There are many tasteful and moving demonstrations of remembrance such as the Lighting Up Red project which has turned Scottish landmarks into a deep and haunting crimson. Other ­social ­history projects like Heart of ­Midlothian’s, ­remembrance of the now famous McCrae’s Battalion that took the club’s footballers to death in the First World War remind us that football can sometimes be a force for good.

But what of the humble poppy? Faced with the shutdowns of Covid, this year the main poppy charities are hoping to reassert their status. Lady Haig’s Poppy Factory on Edinburgh’s Logie Green Road is offering a pop-up wreath shop in their newly refurbished Warriston ­factory where up to 35 disabled veterans ­assemble the traditional Scottish poppy.

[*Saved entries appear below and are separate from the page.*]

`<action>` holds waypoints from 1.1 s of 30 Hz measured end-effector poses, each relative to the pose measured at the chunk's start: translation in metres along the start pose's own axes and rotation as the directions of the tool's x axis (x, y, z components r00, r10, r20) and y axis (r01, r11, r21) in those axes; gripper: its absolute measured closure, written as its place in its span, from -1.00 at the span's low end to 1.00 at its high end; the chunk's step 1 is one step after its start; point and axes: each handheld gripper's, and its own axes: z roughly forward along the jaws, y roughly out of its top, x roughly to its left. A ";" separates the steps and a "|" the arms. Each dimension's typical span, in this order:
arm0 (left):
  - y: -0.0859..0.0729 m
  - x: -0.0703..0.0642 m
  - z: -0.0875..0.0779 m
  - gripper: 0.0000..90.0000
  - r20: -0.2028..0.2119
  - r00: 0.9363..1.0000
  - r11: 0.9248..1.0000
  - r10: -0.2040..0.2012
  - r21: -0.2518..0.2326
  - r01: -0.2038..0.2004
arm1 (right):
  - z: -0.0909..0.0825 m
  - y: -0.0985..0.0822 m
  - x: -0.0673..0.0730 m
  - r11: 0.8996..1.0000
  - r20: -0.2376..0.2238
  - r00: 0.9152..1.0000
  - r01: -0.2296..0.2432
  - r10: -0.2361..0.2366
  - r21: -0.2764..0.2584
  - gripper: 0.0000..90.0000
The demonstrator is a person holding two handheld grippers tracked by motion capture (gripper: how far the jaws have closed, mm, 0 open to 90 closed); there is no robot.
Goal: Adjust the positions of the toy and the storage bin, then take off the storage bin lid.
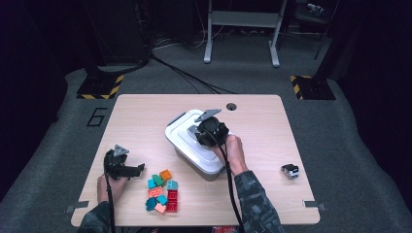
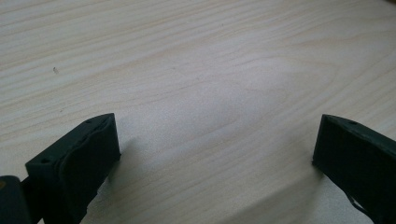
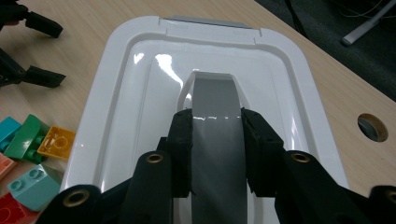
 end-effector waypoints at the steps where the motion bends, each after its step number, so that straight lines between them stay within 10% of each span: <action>1: 0.000 0.000 0.000 -0.99 0.000 1.000 1.000 -0.001 0.000 0.001 | 0.000 0.000 0.002 1.000 -0.004 1.000 -0.002 0.002 0.000 0.49; 14: 0.000 0.000 0.000 -0.99 -0.001 1.000 1.000 0.000 0.000 0.000 | -0.004 0.000 0.017 1.000 -0.047 0.999 -0.005 0.006 0.016 0.49; 33: 0.000 0.000 0.000 -0.99 0.000 1.000 1.000 0.000 0.001 0.000 | -0.010 0.004 0.029 1.000 0.024 1.000 0.016 -0.016 0.002 0.49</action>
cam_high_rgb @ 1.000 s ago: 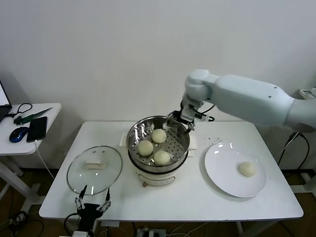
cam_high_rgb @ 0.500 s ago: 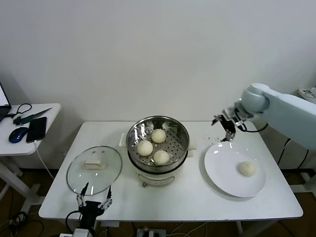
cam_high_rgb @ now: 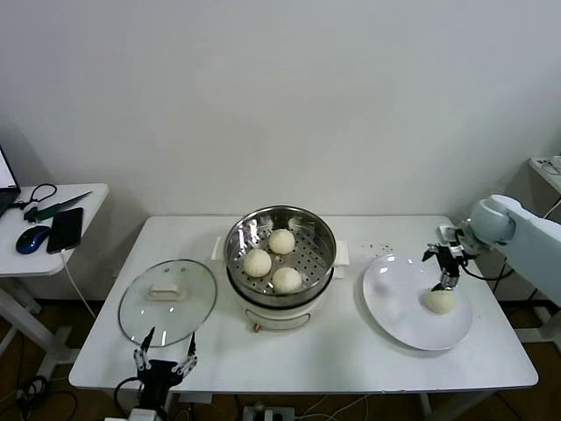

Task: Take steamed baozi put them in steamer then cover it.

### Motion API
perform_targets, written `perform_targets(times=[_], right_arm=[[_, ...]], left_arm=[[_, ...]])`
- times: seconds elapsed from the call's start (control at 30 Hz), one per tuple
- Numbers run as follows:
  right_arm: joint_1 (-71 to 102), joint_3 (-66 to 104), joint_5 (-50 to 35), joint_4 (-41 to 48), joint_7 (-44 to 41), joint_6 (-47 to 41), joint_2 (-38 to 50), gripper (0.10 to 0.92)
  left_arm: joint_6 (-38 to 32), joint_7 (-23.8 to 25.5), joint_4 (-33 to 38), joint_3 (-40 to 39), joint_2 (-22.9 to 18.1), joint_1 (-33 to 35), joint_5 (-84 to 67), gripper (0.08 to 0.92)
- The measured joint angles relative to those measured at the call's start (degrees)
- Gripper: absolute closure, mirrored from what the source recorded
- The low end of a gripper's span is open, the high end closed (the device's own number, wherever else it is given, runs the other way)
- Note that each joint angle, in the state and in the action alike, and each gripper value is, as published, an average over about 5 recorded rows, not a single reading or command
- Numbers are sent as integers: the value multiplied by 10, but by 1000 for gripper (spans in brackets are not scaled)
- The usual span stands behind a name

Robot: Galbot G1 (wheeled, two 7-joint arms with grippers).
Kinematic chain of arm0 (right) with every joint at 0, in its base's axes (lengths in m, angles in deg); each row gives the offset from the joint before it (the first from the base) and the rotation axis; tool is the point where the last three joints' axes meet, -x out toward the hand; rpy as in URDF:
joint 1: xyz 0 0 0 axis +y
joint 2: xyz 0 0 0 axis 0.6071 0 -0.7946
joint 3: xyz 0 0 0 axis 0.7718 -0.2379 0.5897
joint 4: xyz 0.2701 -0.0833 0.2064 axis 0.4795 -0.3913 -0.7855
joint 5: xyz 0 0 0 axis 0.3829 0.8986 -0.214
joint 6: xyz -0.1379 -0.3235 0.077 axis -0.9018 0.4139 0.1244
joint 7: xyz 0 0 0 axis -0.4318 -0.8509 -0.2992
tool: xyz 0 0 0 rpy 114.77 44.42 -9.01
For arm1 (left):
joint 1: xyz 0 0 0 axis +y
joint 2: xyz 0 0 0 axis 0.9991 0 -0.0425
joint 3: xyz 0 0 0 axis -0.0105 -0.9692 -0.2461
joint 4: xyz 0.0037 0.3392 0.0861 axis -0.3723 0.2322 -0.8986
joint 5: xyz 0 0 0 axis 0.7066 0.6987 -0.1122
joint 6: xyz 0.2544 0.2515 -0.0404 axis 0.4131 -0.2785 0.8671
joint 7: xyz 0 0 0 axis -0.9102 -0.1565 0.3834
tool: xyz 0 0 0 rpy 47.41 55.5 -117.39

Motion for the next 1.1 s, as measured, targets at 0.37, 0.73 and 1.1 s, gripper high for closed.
perform_targets(times=[0.37, 0.73, 1.1], right_arm=[[45, 32, 25, 50, -6, 1, -15, 203], [60, 44, 39, 82, -7, 4, -37, 203], [63, 38, 34, 95, -8, 3, -46, 250]], left_arm=[[-1, -1, -2, 4, -2, 5, 1, 177], [-1, -1, -4, 5, -4, 5, 4, 177], [-2, -1, -4, 7, -5, 6, 5, 177]])
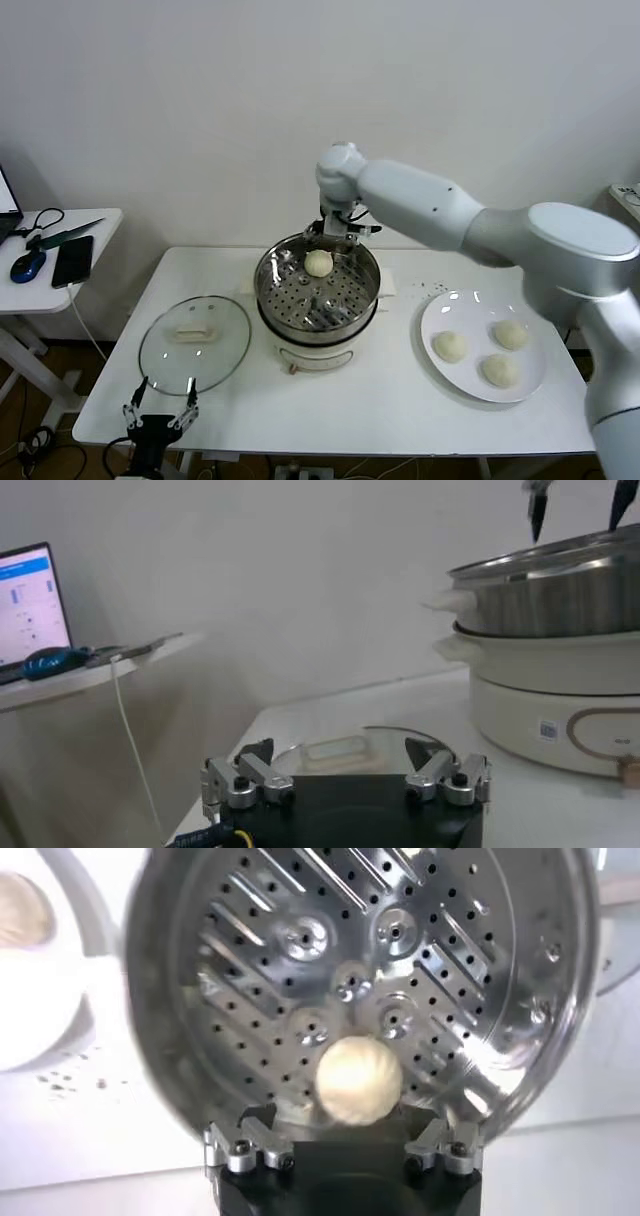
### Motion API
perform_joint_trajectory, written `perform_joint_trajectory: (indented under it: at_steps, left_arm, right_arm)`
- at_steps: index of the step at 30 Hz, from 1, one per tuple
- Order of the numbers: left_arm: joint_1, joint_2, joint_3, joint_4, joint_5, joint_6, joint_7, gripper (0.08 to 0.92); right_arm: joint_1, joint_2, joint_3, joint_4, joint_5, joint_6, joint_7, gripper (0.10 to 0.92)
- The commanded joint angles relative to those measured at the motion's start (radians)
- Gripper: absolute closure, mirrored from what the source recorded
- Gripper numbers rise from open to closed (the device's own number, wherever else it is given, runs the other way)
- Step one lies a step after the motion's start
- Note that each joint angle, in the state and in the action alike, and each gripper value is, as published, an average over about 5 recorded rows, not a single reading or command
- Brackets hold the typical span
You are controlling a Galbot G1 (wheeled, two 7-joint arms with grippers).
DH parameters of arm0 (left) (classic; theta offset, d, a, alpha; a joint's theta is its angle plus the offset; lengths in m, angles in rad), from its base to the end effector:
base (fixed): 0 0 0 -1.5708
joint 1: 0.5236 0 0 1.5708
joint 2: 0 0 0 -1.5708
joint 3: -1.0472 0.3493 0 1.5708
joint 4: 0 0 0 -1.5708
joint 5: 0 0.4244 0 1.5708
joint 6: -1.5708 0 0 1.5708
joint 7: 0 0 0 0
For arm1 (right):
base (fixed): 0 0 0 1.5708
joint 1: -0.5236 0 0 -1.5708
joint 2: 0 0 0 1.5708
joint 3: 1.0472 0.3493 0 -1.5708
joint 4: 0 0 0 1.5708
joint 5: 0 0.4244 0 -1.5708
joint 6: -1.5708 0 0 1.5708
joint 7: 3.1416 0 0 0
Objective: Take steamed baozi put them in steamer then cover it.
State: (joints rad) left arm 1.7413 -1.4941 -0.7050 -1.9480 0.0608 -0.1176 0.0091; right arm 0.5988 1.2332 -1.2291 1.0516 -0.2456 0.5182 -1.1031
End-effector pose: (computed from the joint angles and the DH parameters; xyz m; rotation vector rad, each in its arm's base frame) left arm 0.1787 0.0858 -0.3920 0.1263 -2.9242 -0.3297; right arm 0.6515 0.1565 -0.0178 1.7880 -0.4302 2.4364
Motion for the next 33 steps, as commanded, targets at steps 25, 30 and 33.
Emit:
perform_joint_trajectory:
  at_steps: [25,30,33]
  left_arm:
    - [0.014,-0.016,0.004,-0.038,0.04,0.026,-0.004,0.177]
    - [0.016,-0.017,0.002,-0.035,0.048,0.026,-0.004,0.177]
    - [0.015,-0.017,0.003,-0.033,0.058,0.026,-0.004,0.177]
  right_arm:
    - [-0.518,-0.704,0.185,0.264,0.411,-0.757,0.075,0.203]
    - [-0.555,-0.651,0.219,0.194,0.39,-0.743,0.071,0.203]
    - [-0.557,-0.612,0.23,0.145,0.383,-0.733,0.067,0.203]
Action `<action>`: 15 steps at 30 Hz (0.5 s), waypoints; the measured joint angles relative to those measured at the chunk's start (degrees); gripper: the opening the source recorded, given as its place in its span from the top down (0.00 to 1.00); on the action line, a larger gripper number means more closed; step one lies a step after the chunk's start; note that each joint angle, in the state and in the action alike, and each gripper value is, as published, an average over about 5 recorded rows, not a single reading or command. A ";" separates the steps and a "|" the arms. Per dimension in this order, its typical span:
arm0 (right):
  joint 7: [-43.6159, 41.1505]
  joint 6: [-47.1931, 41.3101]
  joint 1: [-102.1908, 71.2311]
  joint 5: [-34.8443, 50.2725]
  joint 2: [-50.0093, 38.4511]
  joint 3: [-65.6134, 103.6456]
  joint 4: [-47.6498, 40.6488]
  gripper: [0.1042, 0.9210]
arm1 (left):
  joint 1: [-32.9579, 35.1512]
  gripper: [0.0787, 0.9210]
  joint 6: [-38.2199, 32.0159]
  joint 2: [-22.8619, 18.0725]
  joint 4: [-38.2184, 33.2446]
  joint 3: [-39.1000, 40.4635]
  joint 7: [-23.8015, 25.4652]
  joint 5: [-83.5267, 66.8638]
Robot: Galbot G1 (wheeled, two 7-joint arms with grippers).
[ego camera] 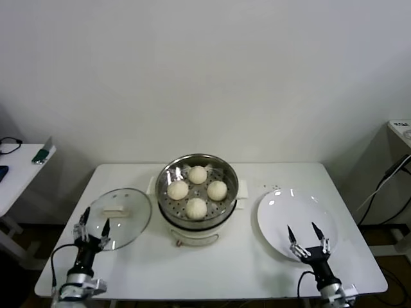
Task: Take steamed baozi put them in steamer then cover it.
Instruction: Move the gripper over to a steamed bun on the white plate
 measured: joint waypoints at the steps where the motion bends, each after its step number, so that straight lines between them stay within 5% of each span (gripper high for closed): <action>1: 0.04 0.25 -0.42 -0.14 0.44 0.22 0.10 0.12 | -0.88 0.12 -0.02 0.24 1.59 0.22 -0.55 2.04; 15: 0.50 2.55 -4.85 -1.58 4.45 2.98 1.26 0.12 | -13.50 0.12 1.80 2.16 19.18 2.87 -3.16 16.22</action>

But elsewhere aon our beleaguered high streets the poppy is struggling to reclaim its status among a frenzy of gifts and ­insignia from a range of suppliers many not in any way connected to the Royal British Legion or Poppy Scotland.

There is a pressing need to re-dignify the poppy and distance it from the sheer ­calumny doing the rounds online – the easily broken fake diamante brooches, the Lest We Forget panty-thongs, the maudlin lone soldier’s empty boots, the Keep the Faith northern soul poppy badges, and the Remembrance Day answer to the

half-and-half scarf, a poppy with your football club’s insignia.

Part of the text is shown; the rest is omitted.